Thursday, 11 April 2013

Backpacking in Morocco

Can't quite believe I'm doing this....backpacking again after about 100 years. But I am, and so far, so good. And at least Morocco is warm and sunny. We rode through it last year on the Scooter trip to The Gambia but there was only limited time to see stuff then as we were passing through, although we did get to see more of the rural towns, the countryside and the mountain passes, as well as the desert. But  such places as Casablanca and Fes remained unexplored. So that's what we're here to do - the cities.

So Tuesday morning, bright and early, we (Nadine and Belle) and armed with just one small rucksack each, were on Mr Easy Jet's flying express  from Gatwick to Marrakesh, leaving rainy old London for close to 30 degrees three hours later when we landed.

The flight and a hotel for the first night were the only thing we had booked prior to leaving, the rest we intend to make up and find out as we  along. Fortunately, we have a reasonable smattering of French,which Morocco being a former French protectorate, is very handy, particularly when working out systems as well as translating signs and the like.

First test of the trip was getting to the train station from the airport and buying a ticket to Fes. Not surprisingly the cab fare became the source of some wrangling, with the driver trying to charge us double what we'd agreed prior to getting in.

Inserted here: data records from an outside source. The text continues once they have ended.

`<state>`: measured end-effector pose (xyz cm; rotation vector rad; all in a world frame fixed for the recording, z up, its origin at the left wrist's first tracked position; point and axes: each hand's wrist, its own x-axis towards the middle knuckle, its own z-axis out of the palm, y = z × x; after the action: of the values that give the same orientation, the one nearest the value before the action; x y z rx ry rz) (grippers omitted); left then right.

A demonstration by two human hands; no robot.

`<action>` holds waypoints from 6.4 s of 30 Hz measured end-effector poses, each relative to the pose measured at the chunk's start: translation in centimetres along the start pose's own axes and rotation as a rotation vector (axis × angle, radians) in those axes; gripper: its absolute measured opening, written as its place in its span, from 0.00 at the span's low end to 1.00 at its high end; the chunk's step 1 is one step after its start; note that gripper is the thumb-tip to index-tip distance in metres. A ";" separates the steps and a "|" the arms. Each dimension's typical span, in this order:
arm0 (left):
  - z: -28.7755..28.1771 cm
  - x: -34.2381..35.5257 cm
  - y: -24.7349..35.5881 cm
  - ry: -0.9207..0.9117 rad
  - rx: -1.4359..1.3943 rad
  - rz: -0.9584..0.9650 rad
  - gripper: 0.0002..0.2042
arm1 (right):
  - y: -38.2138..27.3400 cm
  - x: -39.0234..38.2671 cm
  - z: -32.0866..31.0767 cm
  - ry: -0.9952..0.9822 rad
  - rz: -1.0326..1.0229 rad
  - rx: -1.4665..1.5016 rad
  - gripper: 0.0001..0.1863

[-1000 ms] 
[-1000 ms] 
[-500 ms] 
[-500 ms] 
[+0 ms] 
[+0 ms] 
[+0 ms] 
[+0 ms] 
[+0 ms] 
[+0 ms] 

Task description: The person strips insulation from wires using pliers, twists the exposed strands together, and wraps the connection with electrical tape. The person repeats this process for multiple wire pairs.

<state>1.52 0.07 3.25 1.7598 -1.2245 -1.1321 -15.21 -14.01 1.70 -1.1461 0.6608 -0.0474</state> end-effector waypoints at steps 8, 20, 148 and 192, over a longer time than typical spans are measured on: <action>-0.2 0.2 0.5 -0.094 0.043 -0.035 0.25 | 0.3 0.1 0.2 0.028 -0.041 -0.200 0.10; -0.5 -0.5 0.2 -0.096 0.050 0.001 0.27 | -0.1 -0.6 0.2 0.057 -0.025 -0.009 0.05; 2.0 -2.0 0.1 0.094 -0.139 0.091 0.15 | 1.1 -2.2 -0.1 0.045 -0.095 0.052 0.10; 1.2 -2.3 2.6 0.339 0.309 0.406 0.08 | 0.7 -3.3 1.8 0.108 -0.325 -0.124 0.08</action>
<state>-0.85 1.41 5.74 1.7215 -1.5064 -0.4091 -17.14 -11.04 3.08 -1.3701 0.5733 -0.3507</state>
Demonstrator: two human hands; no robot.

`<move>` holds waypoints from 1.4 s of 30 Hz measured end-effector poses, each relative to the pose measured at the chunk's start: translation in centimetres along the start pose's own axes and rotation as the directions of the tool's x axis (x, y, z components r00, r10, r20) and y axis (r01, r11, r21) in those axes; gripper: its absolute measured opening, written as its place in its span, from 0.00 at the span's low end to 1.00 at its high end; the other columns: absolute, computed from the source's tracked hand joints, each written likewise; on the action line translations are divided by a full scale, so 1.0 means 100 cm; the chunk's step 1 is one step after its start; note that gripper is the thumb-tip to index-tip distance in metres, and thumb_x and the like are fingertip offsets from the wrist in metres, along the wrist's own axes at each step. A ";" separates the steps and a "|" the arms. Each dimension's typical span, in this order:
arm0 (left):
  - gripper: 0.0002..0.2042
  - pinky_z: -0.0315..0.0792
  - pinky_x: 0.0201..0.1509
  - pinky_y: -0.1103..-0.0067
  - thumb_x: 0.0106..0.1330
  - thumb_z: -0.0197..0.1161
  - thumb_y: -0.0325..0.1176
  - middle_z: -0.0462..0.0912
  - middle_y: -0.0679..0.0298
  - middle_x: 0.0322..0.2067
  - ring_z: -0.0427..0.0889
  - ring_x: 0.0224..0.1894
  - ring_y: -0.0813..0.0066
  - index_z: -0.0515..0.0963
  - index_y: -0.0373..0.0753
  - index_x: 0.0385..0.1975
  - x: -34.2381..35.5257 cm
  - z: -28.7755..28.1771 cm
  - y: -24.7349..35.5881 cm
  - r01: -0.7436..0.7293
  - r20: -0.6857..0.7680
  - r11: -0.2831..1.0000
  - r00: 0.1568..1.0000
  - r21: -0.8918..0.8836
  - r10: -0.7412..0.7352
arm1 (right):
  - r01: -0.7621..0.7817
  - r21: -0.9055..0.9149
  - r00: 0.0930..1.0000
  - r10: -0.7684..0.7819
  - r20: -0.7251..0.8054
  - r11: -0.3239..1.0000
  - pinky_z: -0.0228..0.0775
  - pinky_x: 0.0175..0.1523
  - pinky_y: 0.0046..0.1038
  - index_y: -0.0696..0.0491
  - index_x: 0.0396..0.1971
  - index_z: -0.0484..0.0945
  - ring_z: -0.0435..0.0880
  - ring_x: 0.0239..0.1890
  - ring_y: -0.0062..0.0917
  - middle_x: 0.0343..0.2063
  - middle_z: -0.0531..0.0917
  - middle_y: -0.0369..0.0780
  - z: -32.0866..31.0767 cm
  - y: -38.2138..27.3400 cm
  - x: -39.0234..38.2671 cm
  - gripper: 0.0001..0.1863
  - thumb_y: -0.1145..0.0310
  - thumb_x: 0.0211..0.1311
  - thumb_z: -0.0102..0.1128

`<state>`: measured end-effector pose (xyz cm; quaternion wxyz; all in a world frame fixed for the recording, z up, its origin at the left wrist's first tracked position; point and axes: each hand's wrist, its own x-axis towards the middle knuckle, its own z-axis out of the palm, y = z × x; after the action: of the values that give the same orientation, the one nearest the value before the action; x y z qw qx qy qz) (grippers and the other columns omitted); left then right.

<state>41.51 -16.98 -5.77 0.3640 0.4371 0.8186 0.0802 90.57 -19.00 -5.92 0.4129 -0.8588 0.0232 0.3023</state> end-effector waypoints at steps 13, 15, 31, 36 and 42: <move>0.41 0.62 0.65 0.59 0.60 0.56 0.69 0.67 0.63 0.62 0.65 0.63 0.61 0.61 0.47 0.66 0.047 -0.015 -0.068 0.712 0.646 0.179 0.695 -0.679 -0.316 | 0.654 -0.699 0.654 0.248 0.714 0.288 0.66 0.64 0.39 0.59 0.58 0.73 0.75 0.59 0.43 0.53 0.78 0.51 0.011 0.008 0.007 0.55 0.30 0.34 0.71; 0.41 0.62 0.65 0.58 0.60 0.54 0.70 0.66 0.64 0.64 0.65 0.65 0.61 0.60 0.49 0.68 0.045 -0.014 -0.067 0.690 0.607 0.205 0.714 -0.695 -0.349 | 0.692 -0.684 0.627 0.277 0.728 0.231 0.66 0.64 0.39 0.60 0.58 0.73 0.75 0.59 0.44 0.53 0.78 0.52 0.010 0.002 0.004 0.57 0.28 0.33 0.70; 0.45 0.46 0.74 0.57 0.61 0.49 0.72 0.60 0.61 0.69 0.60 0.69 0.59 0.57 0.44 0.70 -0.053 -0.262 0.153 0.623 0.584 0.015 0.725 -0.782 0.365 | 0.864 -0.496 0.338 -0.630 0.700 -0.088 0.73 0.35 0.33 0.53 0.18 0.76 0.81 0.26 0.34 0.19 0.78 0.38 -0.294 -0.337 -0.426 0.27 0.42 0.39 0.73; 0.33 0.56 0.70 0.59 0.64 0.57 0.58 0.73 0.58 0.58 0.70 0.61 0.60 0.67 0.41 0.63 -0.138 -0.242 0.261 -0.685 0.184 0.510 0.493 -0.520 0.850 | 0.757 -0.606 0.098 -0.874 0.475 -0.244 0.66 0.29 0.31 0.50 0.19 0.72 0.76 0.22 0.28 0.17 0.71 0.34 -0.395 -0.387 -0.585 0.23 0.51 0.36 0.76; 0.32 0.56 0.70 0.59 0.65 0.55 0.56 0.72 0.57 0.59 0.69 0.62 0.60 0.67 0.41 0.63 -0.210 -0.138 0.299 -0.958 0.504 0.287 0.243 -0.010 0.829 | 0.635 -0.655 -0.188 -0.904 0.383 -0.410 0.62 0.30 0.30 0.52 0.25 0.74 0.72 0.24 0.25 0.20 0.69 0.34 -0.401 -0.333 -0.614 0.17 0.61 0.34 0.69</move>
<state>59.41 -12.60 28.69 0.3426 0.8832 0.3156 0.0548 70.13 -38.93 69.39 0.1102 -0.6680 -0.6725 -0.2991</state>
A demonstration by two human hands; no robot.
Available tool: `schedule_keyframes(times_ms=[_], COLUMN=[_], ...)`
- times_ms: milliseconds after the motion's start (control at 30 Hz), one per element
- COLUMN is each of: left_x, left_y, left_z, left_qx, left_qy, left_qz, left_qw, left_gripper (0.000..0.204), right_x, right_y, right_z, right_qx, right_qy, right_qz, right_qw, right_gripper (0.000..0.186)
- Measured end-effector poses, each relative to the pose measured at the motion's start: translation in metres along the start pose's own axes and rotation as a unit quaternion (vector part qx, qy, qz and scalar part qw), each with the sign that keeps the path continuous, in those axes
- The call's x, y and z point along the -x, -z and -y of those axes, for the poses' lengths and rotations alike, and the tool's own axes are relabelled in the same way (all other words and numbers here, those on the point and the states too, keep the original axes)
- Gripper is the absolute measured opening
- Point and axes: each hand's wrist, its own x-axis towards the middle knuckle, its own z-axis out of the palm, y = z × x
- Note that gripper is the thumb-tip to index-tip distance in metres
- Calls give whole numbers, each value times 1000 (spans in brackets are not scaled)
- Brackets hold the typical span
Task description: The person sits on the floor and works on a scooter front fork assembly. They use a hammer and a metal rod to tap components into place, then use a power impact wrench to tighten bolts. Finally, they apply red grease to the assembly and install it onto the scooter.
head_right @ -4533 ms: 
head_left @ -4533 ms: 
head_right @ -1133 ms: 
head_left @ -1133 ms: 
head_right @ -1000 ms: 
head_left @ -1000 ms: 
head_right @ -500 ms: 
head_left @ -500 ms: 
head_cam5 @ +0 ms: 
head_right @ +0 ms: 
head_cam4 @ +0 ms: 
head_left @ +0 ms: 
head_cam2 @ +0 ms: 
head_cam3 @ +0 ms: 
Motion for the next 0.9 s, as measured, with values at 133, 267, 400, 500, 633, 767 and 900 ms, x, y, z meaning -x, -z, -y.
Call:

We used the Lonely Planet guide for an idea on what to expect, and providing you allow a bit of leeway for things getting a bit out of date, they are usually a good reference point to work from.

But the train ticket bit was easy and we knew to book first class (said so in Lonely Planet) because its air conditioned.
And proper seats. Two tickets cost us about £50.00 for an eight hour trip north to Fes. And it was on time, and very comfortable, just as Lonely Planet had said it would be.

The train is actually a great way to travel because it reveals so much about the surrounding countryside. Just as in Asia this summer, we saw local life going on as we rumbled past as much of it goes on alongside railway tracks, the train being a major conduit for the movement of goods and people, far more so than the roads, which are invariably pretty hard going. Its a bit like going to the cinema, with everything brought to you, but where you still get a bit part in terms of smell and noise and pushing and shoving.

The train from Marrakech goes north towards Casablanca, then up the coast to Rabat, before turning inland towards Meknes and Fes. The sight of the Atlantic Ocean at the far edge the parched empty, dusty plains alongside the tracks looks quite odd. Over blue and sparkling silver, like one of those dodgy backdrops in greasy spoon cafes. But the smell of the sea was so unmistakable, despite if being several kilometres distant.

The landscape changed noticeably in terms of use as we moved north too. Nearer to Marrakesh, it was empty and sparsely populated with square mud brick villages dotted  here and there, with a few herders wandering along with scrabby sheep.


The hills were devoid of any vegetation too; no trees here or even  bushes. Then cactus started to appear; those big oval leaved things with nasty spikes, that bear prickly pear fruit, but even these looked like they didn't belong as they were planted as fences, either to pen sheep in or to surround bits of land that had been designated for something or other.

Further north still, meadows stated to appear. Long grass and carpets of wild flowers adding colour to the previously dull and sandy coloured look of the place. Villages too turned into towns, which somehow looked more modern and what we would perhaps term prosperous, with cars and satellite dishes on almost every roof. And there were trees; healthy big trees, shading the streets.

The French influence is everywhere, from the tree lined avenues to the structure of square faced utility buildings, plastered and washed in pink, just as they are in the south of France. And from the train, peoples' dress also reflected outside influences, with a curious mix of Berber, Arabic and western, worn in various combinations, but without exception, people were wrapped against the cold, even though the outside temperature was still in the high twenties. Interesting, given that this would have been a nice summers day not too far north, and they were wrapped as opposed to  wearing baggy cooling clothes as most had scarves or gloves or jumpers under jallabahs.

The train gave us an opportunity to chat to people as well. Almost everybody insisted asking us if we ate fish and chips, and remarked on the death of Margaret Thatcher, before attempting to persuade us to take a tour with 'their 'cousin, or give us phone numbers to visit their family etc. it was nice chatting to them but a bit wearing after a while.

Nadine called the riad from the train and arranged for somebody to pick us a up, a good move as we would never have found the place in the maze of tiny streets and alleyways. Although we have hardly and gear with us, carrying what we do have and trying to navigate after a three hour plane journey and an eight hour stint on a train, would have been more than enough.

The riad - a sort of local B&B is nice. Run by two brothers, its a traditional Muslim building with rooms and windows opening into a central courtyard rather than the street, so its quiet and cool and quite spacious with two beds, a loo, shower and wifi.